А это — Лозняк, "лирический герой" "Третьей ракеты" (и, конечно же, сам автор): "Да, война! Будь она трижды и сотни раз проклята, эта война. Она ежечасно висела над нами все недолгие годы нашей жизни, она созревала, копилась над нашей люлькой, которую, вернувшись с предыдущей войны, ладили наши отцы. Под ее черным крылом качались, подрастали и учились мы — солдатские сыновья и сами будущие солдаты".
В. Быков, в отличие от многих авторов военных повестей и романов, с самого начала, с первых своих вещей не пошел путем "художественного автобиографизма", который хотя и имеет свои преимущества в воспроизведении богатства и разветвленности жизненных связей, но все же недопустимо расточителен. В. Быков свой "фронтовой запас", материал расходует очень экономно, повышая его художественную "горючесть", его полезный коэффициент за счет острого сюжета и с помощью прямого подключения к современному напряжению жизни — к проблемам и тревогам сегодняшнего дня.
Это сделать не сложно, если просто модернизировать историю, подтягивать день вчерашний к сегодняшнему.
Каждая правдивая история войны, картина человеческого подвига или подлости, взлета духа или падения у Быкова всегда — постановка проблемы социальной и нравственной, заостренной, обращенной к любви или ненависти современного читателя. И эта заостренность порой действительно "притчеобразная".
Так вот, обязательно ли это недостаток — "притчеобразность"?
Да, в ней заключена опасность излишней заданности идеи, обеднения жизненных связей, насилия над реальностью во имя идеи или "морали". В "притче" легко обнаруживается недостаточность того, что Лев Толстой считал чрезвычайно важным для правдивого искусства,— "несимметричности".
Определенные потери такого рода найти можно и у Быкова — так что основания делать В. Быкову настораживающие замечания у критиков действительно имеются.
У "простого", "непритчеобразного" реализма, как уже отмечалось, есть свои преимущества, и важнейшее из них — богатство, разветвленность, неожиданность жизненных связей.
Но свои преимущества есть и у реализма "притчеобразного". Как часто бывает в жизни и в искусстве, продолжением недостатков и тут являются неожиданные достоинства.
Не случайно к "притче" обращались многие великие, включая Льва Толстого и Достоевского. А на Западе — и Брехт, и Камю, и Сартр, и другие. "Притчеобразность" становится чрезвычайно распространенной дополнительной окраской в современной мировой прозе и драматургии.

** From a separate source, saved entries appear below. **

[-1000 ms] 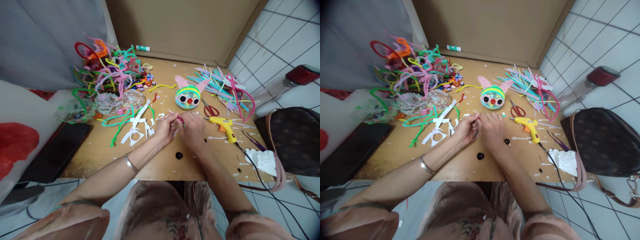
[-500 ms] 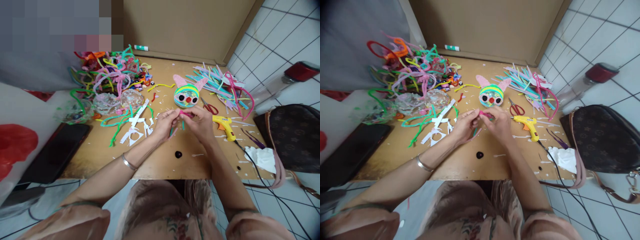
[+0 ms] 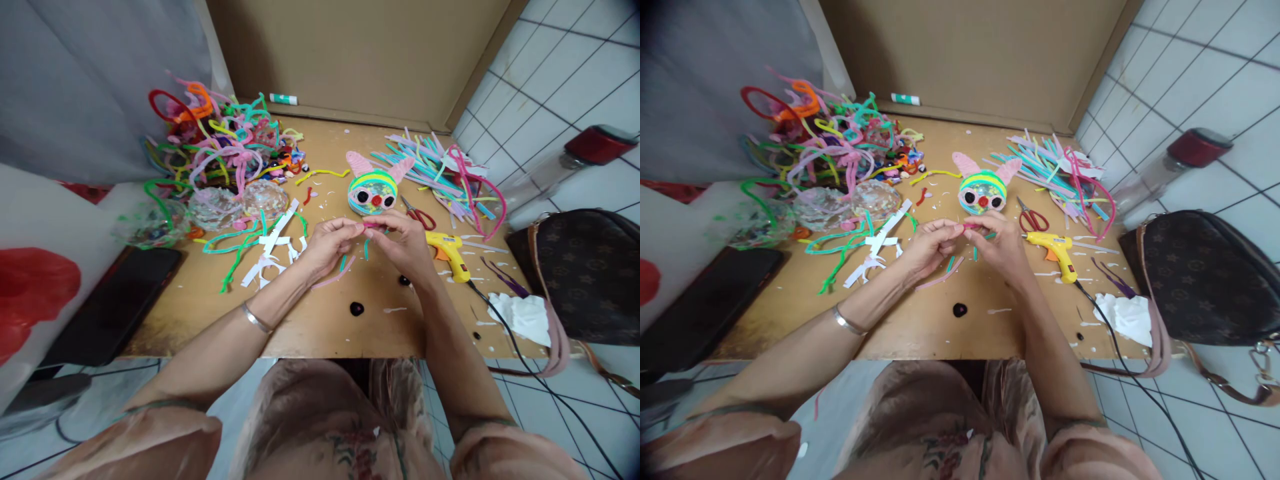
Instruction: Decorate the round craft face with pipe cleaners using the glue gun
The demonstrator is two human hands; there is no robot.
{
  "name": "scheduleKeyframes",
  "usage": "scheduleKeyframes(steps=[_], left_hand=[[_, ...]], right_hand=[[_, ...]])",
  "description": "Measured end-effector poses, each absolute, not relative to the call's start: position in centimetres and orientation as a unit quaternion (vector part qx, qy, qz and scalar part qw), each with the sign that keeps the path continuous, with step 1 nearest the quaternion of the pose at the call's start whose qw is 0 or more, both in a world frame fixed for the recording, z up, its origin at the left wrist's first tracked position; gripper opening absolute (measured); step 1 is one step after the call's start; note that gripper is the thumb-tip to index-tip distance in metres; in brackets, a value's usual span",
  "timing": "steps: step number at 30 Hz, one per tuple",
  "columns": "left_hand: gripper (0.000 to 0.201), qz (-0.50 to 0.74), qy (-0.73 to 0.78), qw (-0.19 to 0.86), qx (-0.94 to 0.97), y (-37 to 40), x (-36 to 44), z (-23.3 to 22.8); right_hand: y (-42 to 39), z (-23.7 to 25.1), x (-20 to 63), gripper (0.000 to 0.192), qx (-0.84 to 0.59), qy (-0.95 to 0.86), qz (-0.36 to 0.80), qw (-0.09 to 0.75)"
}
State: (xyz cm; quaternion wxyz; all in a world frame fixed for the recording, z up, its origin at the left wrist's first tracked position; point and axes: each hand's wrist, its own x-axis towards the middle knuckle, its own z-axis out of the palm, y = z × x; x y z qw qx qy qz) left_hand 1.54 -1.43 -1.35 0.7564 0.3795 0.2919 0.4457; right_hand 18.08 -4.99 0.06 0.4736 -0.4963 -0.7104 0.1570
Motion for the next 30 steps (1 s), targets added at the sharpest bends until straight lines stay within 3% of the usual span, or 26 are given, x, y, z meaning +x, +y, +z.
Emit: scheduleKeyframes(steps=[8, 17, 30], left_hand=[[0.023, 0.445, 0.282, 0.773, 0.354, -1.4, 1.5, -1.2], [0.018, 0.528, 0.319, 0.743, 0.259, -2.0, 2.0, -0.7], [0.033, 0.487, 0.316, 0.789, 0.201, -3.0, 2.6, -1.6]], right_hand=[[-5.3, 0.6, 17.9, 0.015, -0.513, -0.68, 0.059, 0.521], [-6.0, -1.2, 14.0, 0.028, -0.538, -0.695, -0.163, 0.449], [-6.2, -1.9, 12.7, 0.02, -0.582, -0.679, -0.167, 0.414]])
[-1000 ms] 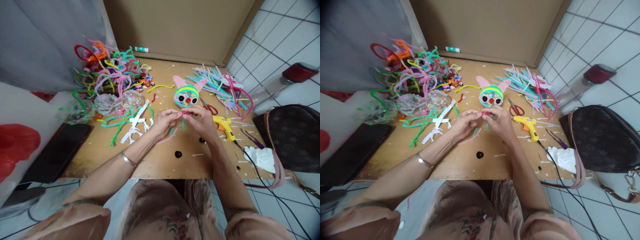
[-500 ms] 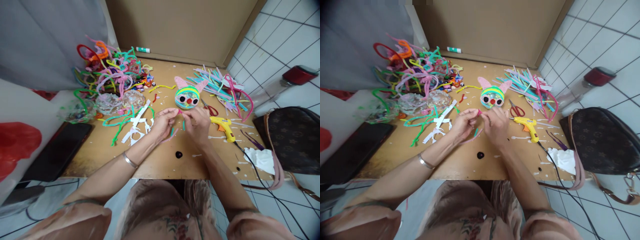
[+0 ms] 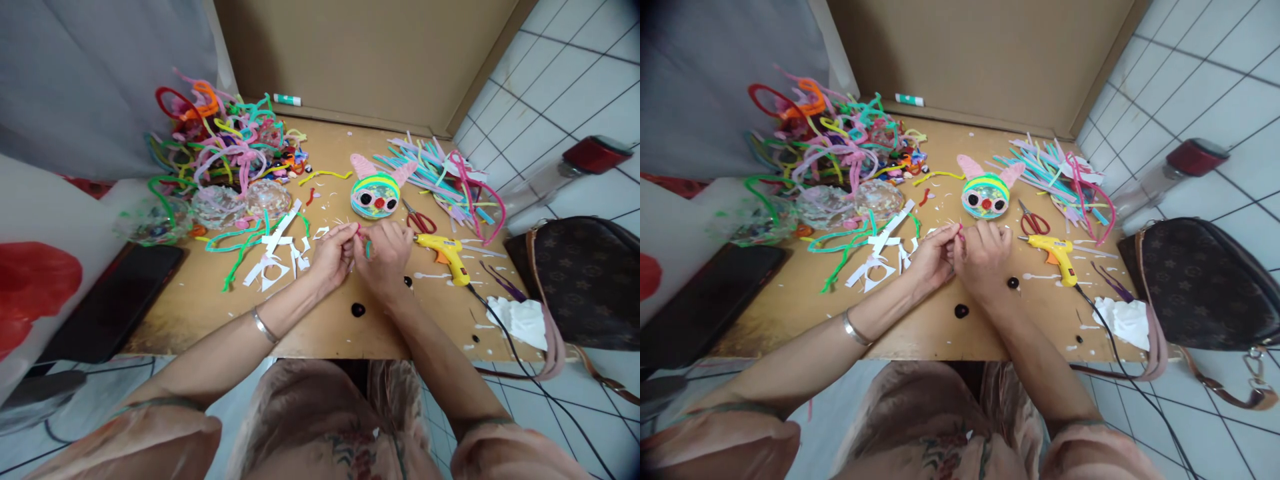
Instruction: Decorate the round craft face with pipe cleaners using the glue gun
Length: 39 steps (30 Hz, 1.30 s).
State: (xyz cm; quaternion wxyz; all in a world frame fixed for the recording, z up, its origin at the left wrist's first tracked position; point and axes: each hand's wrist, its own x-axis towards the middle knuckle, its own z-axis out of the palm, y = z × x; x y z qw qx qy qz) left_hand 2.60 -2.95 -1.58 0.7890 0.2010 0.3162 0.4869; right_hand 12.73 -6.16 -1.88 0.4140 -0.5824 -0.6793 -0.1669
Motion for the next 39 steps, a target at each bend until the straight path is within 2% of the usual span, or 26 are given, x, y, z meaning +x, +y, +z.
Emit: scheduleKeyframes(steps=[6, 14, 23, 27, 31, 36, 39], left_hand=[[0.033, 0.476, 0.31, 0.802, 0.186, -3.2, 2.7, -1.4], [0.034, 0.467, 0.289, 0.806, 0.22, -3.2, 2.6, -1.2], [0.035, 0.516, 0.306, 0.73, 0.329, -2.8, 2.4, -1.1], [0.03, 0.499, 0.305, 0.71, 0.39, -2.5, 2.2, -1.2], [0.035, 0.46, 0.28, 0.733, 0.417, -2.0, 1.8, -1.2], [0.035, 0.397, 0.284, 0.735, 0.471, -1.2, 0.9, -1.1], [0.03, 0.41, 0.281, 0.734, 0.462, -1.2, 0.7, -0.9]], right_hand=[[-6.3, -2.0, 12.7, 0.014, -0.587, -0.672, -0.167, 0.42], [-5.9, -1.9, 13.5, 0.017, -0.531, -0.693, -0.11, 0.475], [-5.4, -0.2, 15.9, 0.019, -0.485, -0.727, -0.061, 0.482], [-5.3, 0.0, 16.7, 0.015, -0.477, -0.736, -0.032, 0.48], [-5.3, 0.0, 17.3, 0.004, -0.487, -0.735, -0.023, 0.471], [-5.4, 0.0, 17.6, 0.035, -0.477, -0.737, 0.053, 0.476], [-5.4, 0.3, 17.8, 0.036, -0.482, -0.728, 0.075, 0.483]])
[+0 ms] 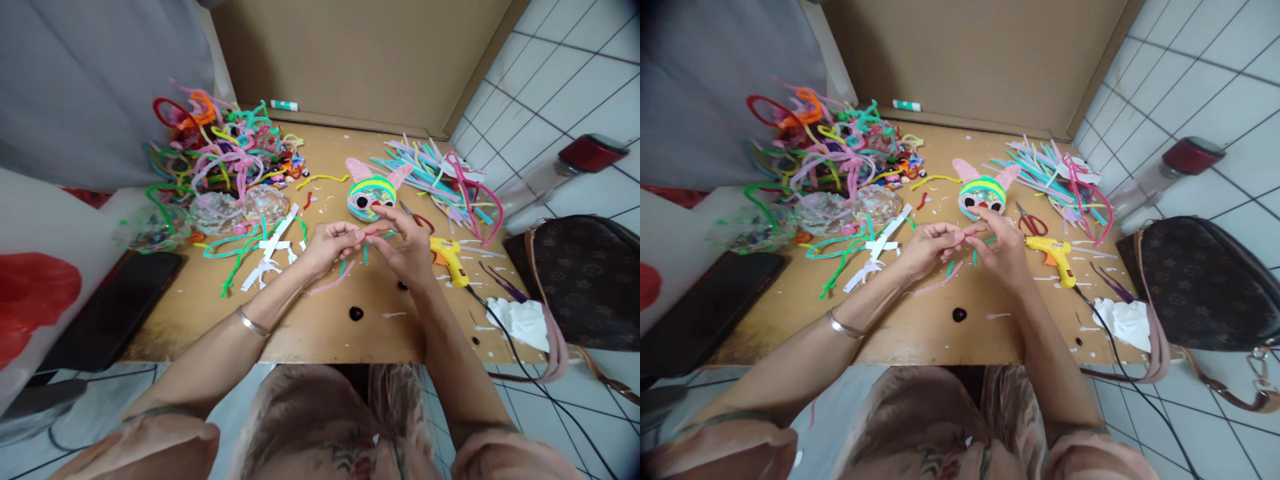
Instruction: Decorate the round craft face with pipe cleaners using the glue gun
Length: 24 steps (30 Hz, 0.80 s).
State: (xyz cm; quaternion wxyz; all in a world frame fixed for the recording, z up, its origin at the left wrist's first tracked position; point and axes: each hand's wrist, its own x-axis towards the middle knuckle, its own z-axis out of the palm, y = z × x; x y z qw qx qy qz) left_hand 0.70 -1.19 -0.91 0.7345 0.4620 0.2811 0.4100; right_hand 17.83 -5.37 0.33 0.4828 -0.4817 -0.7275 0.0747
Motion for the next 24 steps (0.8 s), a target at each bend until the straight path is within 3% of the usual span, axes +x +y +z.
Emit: scheduleKeyframes(steps=[4, 16, 24], left_hand=[[0.026, 0.429, 0.273, 0.754, 0.415, -1.3, 1.0, -0.8], [0.022, 0.509, 0.3, 0.753, 0.288, -2.3, 2.0, -1.1], [0.027, 0.492, 0.277, 0.793, 0.228, -2.8, 2.4, -1.6]], right_hand=[[-5.2, 0.8, 18.3, 0.011, -0.486, -0.73, 0.034, 0.479], [-5.7, -1.3, 14.6, 0.027, -0.516, -0.732, -0.105, 0.433], [-5.8, -1.3, 14.2, 0.011, -0.505, -0.725, -0.118, 0.452]])
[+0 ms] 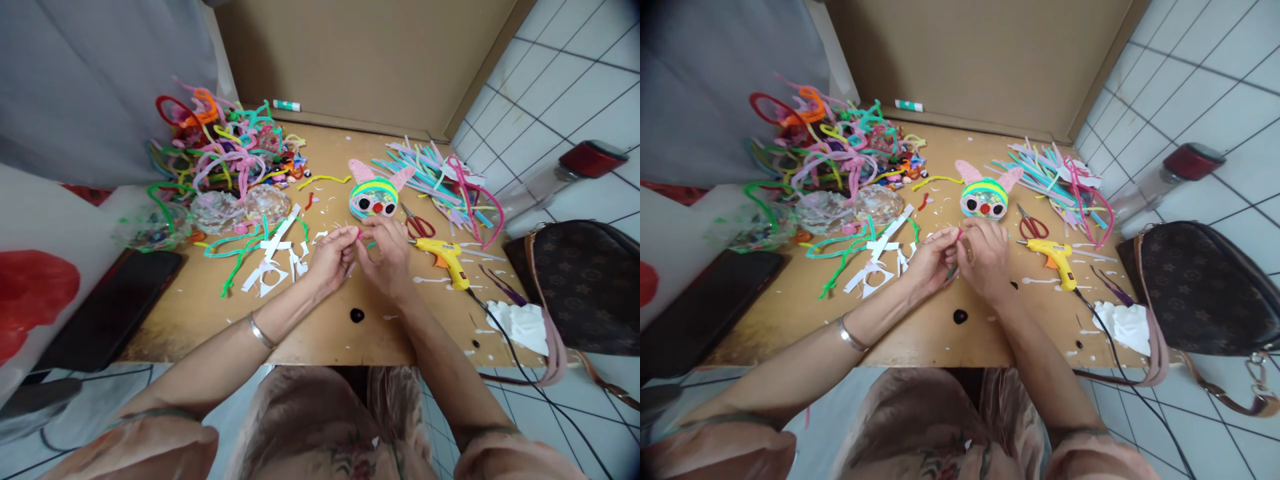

"Притчеобразность" в реалистической литературе проявляется по-разному, но традиционная ее особенность — это заостренность моральных выводов, подталкивание к абсолютным выводам и оценкам, многозначительность ситуаций и образов. Наряду с привычными и традиционными для притчи "убиранием декораций" обнажением мысли и морали, условностью характеров и положений, есть, однако, и более современная ее разновидность: это тоже "притча" (по оголенности мысли и заостренности "морали"), но с предельно реалистическими обстоятельствами и со всем возможным богатством "диалектики души" [4].
Литература эта как бы "сдвигает", сводит в одно (в меру таланта, конечно) совершенно разные два этапа толстовского реализма: реалистическую обстоятельность "Севастопольских рассказов", "Войны и мира", тех его романов и повестей, где психология людей раскрывается во всей диалектической текучести, изменчивости и сложности,— с романами, повестями и рассказами Толстого, где откровенно господствует горячая, страстная мысль, оценка, мораль, приговор ("Воскресение", "Смерть Ивана Ильича", "Крейцерова соната" и др.).
Собственно, таким же путем (заземление, реалистическое оснащение, обогащение господствующей над всем мысли, "тезиса — антитезиса") шел где-то и Достоевский.
В отличие от рационалистически-просветительской литературы (где тоже — "притча"), мысль, "тезис — антитезис" у Достоевского спаяны с живой действительностью, соединены с ней миллионами живых капилляров: мысль, идея у Достоевского тоже часть реальности — и, может быть, самая главная реальность! Идея, теория, мысль — вот главный житейский "интерес", который движет поступками людей у Достоевского: не "миллион" им нужен, а мысль разрешить. А если и "миллион", то тоже во имя "идеи", пусть самой низменной...
Мы уже писали о том, как повлиял Достоевский на классическую белорусскую прозу — на Кузьму Чорного. Влияние это (наряду с толстовским) на белорусскую литературу продолжается — и в творчестве В. Быкова также [5].